### Work request
An exact reprint of every record below is required, with the pictures left out.

### Task material
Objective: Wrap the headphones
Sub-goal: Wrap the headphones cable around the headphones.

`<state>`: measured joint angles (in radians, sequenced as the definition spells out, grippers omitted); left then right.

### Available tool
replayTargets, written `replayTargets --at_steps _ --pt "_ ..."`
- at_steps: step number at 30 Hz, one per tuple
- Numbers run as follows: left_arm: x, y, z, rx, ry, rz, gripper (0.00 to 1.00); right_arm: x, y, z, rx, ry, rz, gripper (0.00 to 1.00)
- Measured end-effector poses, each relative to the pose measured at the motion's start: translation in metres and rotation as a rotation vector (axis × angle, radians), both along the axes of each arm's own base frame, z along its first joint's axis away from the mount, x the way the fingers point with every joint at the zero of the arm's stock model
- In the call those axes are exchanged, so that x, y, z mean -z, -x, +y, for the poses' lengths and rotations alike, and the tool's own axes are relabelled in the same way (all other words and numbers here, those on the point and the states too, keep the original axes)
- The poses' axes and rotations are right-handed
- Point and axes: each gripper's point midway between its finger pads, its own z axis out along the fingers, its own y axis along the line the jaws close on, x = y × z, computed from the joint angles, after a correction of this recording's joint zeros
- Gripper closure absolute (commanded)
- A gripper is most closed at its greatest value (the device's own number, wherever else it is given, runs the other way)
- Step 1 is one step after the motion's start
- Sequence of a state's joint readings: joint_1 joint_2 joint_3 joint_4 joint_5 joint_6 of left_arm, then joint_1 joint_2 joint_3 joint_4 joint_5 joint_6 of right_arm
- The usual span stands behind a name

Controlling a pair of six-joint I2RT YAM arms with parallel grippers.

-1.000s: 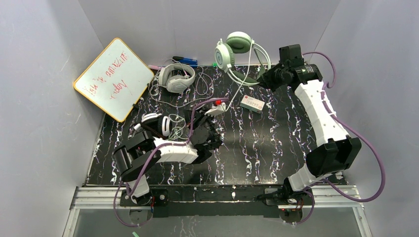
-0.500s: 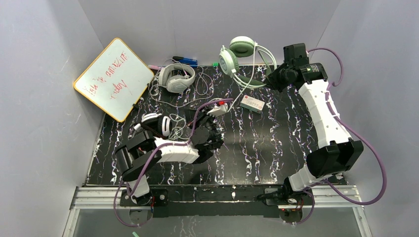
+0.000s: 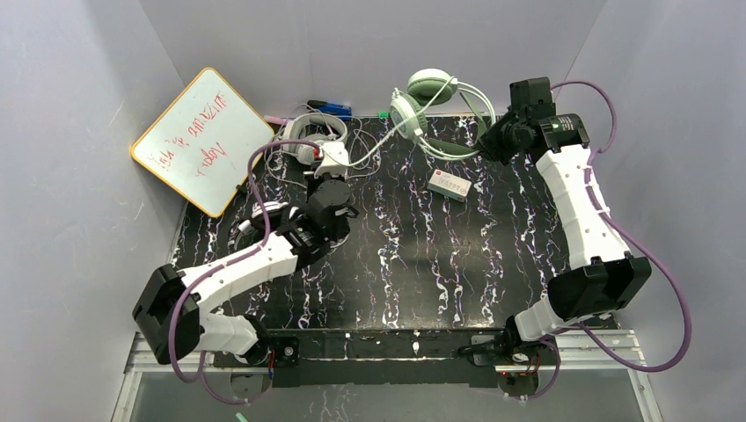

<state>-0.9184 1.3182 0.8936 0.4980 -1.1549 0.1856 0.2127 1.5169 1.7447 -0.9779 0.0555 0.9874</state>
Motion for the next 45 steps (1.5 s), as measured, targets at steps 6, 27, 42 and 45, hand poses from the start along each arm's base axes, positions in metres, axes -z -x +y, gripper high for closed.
replayTargets --at_steps 6,27,42,45 --pt "0.047 0.002 -0.029 0.224 0.102 0.174 1.0 -0.005 0.001 -0.003 -0.011 0.005 -0.007 0.99" --pt "0.156 0.058 -0.062 0.448 0.054 0.635 1.0 -0.063 -0.002 0.011 -0.164 -0.09 -0.171 0.99" --pt "0.194 0.066 -0.081 0.592 0.331 0.913 1.0 -0.128 0.055 0.024 -0.41 -0.09 -0.416 0.99" --pt "0.195 0.067 -0.083 0.607 0.352 0.938 1.0 -0.125 0.07 0.032 -0.488 -0.11 -0.432 0.99"
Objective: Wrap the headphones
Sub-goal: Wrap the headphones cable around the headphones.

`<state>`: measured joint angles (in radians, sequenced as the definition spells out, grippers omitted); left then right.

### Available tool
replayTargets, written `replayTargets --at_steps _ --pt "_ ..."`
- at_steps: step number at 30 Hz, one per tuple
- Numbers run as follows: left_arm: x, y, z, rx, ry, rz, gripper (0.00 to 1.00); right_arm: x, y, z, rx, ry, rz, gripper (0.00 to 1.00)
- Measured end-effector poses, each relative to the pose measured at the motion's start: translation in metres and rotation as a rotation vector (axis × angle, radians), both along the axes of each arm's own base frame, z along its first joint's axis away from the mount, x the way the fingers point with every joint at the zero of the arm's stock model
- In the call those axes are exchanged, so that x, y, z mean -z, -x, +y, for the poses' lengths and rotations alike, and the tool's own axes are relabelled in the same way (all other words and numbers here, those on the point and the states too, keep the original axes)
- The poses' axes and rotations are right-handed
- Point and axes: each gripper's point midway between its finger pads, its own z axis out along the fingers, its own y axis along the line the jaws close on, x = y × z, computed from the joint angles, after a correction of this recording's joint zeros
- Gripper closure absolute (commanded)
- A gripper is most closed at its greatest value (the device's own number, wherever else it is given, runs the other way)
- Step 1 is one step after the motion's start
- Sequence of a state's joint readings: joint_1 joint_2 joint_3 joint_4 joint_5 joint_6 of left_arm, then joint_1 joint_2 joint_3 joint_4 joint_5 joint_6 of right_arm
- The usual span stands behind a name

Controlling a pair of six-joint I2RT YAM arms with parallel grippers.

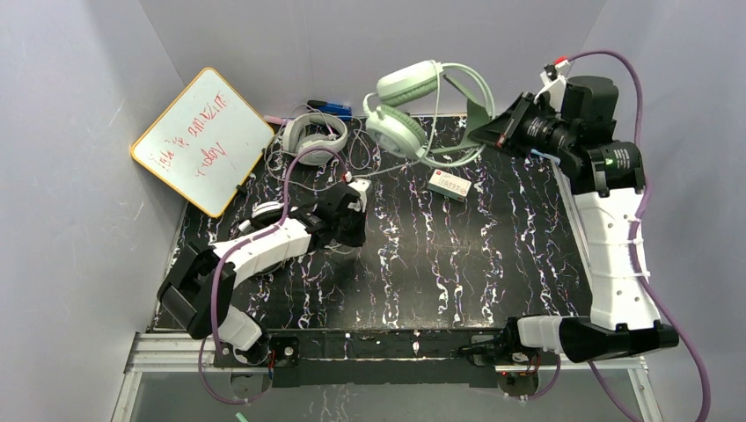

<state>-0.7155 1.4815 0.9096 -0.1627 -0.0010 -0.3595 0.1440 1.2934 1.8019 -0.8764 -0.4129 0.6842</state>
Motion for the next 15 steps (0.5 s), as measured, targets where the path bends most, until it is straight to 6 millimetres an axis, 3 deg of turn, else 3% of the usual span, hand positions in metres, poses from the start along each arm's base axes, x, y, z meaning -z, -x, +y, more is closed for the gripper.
replayTargets --at_steps 9,15 --pt "-0.022 -0.009 -0.021 0.073 0.085 0.009 0.99 0.038 0.038 0.03 -0.275 -0.082 0.022 0.99" --pt "-0.032 -0.022 -0.015 0.065 0.145 0.032 1.0 0.059 0.052 0.04 -0.391 -0.079 -0.017 0.99"
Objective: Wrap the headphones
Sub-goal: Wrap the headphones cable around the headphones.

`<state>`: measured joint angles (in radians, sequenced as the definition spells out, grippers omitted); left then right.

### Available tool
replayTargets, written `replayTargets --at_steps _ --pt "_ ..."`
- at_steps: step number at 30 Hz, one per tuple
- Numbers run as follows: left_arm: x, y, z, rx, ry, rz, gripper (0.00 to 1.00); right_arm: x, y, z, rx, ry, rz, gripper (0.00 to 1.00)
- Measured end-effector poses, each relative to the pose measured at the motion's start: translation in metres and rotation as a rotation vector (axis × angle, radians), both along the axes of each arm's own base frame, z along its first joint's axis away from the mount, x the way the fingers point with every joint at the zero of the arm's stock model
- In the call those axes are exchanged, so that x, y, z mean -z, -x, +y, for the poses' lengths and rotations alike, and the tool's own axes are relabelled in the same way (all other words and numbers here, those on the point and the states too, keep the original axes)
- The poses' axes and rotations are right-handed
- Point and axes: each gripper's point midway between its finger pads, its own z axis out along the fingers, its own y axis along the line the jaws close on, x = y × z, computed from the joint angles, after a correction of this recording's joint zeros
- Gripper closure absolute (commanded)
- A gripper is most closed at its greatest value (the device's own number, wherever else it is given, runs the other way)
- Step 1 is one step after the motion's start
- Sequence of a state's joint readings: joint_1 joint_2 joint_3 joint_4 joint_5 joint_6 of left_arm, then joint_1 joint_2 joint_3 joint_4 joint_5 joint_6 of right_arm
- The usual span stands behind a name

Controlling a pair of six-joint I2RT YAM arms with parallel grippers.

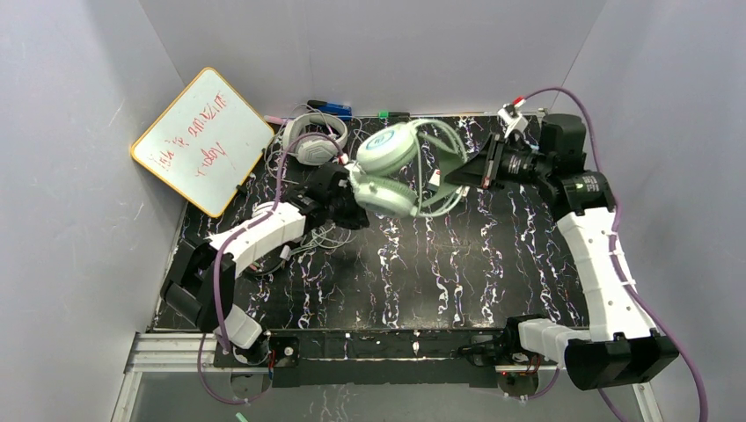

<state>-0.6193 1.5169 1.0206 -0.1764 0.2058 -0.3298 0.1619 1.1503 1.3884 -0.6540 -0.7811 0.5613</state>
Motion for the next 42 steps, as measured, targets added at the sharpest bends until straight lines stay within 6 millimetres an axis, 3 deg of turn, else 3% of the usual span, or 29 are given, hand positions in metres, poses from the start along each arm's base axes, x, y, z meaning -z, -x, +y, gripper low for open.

### Answer space
Objective: Wrap the headphones
Sub-goal: Wrap the headphones cable around the headphones.

`<state>`: measured joint angles (in radians, sequenced as the definition spells out, grippers omitted); left then right.

### Available tool
replayTargets, written `replayTargets --at_steps _ --pt "_ ..."`
- at_steps: step number at 30 Hz, one per tuple
- Numbers run as follows: left_arm: x, y, z, rx, ry, rz, gripper (0.00 to 1.00); right_arm: x, y, z, rx, ry, rz, gripper (0.00 to 1.00)
- Measured end-effector poses, each relative to the pose measured at the motion's start: translation in metres and rotation as a rotation vector (axis × angle, radians), both along the axes of each arm's own base frame, z along its first joint's axis away from the mount, x the way the fingers point with every joint at the zero of the arm's stock model
- In the call those axes are exchanged, so that x, y, z mean -z, -x, +y, for the poses' lengths and rotations alike, and the tool's own axes are relabelled in the same way (all other words and numbers here, those on the point and the states too, keep the original axes)
- The poses' axes and rotations are right-handed
- Point and axes: each gripper's point midway between its finger pads, its own z axis out along the fingers, its own y axis along the line the jaws close on, x = y × z, computed from the joint angles, after a correction of this recording's joint zeros
- Gripper closure absolute (commanded)
- A gripper is most closed at its greatest value (the device's own number, wherever else it is given, runs the other way)
- Step 1 is one step after the motion's start
- Sequence of a state's joint readings: joint_1 joint_2 joint_3 joint_4 joint_5 joint_6 of left_arm, then joint_1 joint_2 joint_3 joint_4 joint_5 joint_6 of right_arm
- The usual span stands behind a name

Controlling a pair of six-joint I2RT YAM arms with parallel grippers.

-1.000s: 
-0.500s: 
+0.000s: 

<state>-0.9184 1.3182 0.8936 0.4980 -1.1549 0.1856 0.2127 1.5169 1.7447 -0.9779 0.0555 0.9874</state>
Motion for the next 45 steps (1.5 s), as measured, targets at steps 6, 27, 42 and 45, hand poses from the start along each arm's base axes, positions in metres, axes -z -x +y, gripper high for closed.
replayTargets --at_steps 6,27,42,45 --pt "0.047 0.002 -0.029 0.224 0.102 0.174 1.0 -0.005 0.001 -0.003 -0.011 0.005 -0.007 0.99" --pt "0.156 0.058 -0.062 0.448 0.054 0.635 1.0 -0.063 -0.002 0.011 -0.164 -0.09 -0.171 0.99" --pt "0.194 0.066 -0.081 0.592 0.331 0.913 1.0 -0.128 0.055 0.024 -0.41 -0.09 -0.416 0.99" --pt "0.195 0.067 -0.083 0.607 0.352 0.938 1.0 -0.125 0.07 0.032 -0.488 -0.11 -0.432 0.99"
Objective: Wrap the headphones
Sub-goal: Wrap the headphones cable around the headphones.

`<state>`: measured joint angles (in radians, sequenced as the definition spells out, grippers omitted); left then right.

### Available tool
replayTargets, written `replayTargets --at_steps _ --pt "_ ..."`
- at_steps: step number at 30 Hz, one per tuple
- Numbers run as follows: left_arm: x, y, z, rx, ry, rz, gripper (0.00 to 1.00); right_arm: x, y, z, rx, ry, rz, gripper (0.00 to 1.00)
- Measured end-effector poses, each relative to the pose measured at the motion's start: translation in metres and rotation as a rotation vector (axis × angle, radians), both along the axes of each arm's own base frame, z along its first joint's axis away from the mount, x the way the fingers point with every joint at the zero of the arm's stock model
- In the call those axes are exchanged, so that x, y, z mean -z, -x, +y, for the poses' lengths and rotations alike, and the tool's own axes are relabelled in the same way (all other words and numbers here, those on the point and the states too, keep the original axes)
- The poses' axes and rotations are right-handed
- Point and axes: each gripper's point midway between its finger pads, its own z axis out along the fingers, its own y axis along the line the jaws close on, x = y × z, computed from the joint angles, after a correction of this recording's joint zeros
- Gripper closure absolute (commanded)
- A gripper is most closed at its greatest value (the device's own number, wherever else it is given, runs the other way)
- Step 1 is one step after the motion's start
- Sequence of a state's joint readings: joint_1 joint_2 joint_3 joint_4 joint_5 joint_6 of left_arm, then joint_1 joint_2 joint_3 joint_4 joint_5 joint_6 of right_arm
- The usual span stands behind a name

Controlling a pair of six-joint I2RT YAM arms with parallel grippers.


<state>-0.7155 1.4815 0.9096 -0.1627 -0.0010 -0.3595 0.1440 1.2934 1.8019 -0.8764 -0.4129 0.6842</state>
Motion for the next 15 steps (0.5 s), as measured, targets where the path bends most, until it is straight to 6 millimetres an axis, 3 deg of turn, else 3% of the usual span, hand positions in metres, poses from the start along each arm's base axes, x, y, z meaning -z, -x, +y, more is closed for the gripper.
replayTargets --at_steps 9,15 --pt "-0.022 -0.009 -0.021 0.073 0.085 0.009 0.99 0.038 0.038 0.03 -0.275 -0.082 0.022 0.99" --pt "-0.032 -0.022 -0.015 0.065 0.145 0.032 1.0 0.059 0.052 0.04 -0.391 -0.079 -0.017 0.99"
Objective: Wrap the headphones
Sub-goal: Wrap the headphones cable around the headphones.

`<state>`: measured joint angles (in radians, sequenced as the definition spells out, grippers omitted); left then right.

### Available tool
replayTargets, written `replayTargets --at_steps _ --pt "_ ..."`
- at_steps: step number at 30 Hz, one per tuple
- Numbers run as follows: left_arm: x, y, z, rx, ry, rz, gripper (0.00 to 1.00); right_arm: x, y, z, rx, ry, rz, gripper (0.00 to 1.00)
- Measured end-effector poses, each relative to the pose measured at the motion's start: translation in metres and rotation as a rotation vector (axis × angle, radians), both along the axes of each arm's own base frame, z along its first joint's axis away from the mount, x the way the fingers point with every joint at the zero of the arm's stock model
- In the call those axes are exchanged, so that x, y, z mean -z, -x, +y, for the poses' lengths and rotations alike, and the tool's own axes are relabelled in the same way (all other words and numbers here, those on the point and the states too, keep the original axes)
- The poses' axes and rotations are right-handed
- Point and axes: each gripper's point midway between its finger pads, its own z axis out along the fingers, its own y axis along the line the jaws close on, x = y × z, computed from the joint angles, after a correction of this recording's joint zeros
- Gripper closure absolute (commanded)
- A gripper is most closed at its greatest value (the device's own number, wherever else it is given, runs the other way)
- Step 1 is one step after the motion's start
- Sequence of a state's joint readings: joint_1 joint_2 joint_3 joint_4 joint_5 joint_6 of left_arm, then joint_1 joint_2 joint_3 joint_4 joint_5 joint_6 of right_arm
- The usual span stands behind a name

Controlling a pair of six-joint I2RT YAM arms with parallel grippers.


<state>-0.6193 1.5169 1.0206 -0.1764 0.2058 -0.3298 0.1619 1.1503 1.3884 -0.6540 -0.7811 0.5613</state>
Motion for the next 42 steps, as measured, targets added at the sharpest bends until straight lines stay within 6 millimetres an axis, 3 deg of turn, else 3% of the usual span, or 29 are given, hand positions in metres, poses from the start along each arm's base axes, x, y, z meaning -z, -x, +y, gripper low for open.

There is nothing further to this exercise.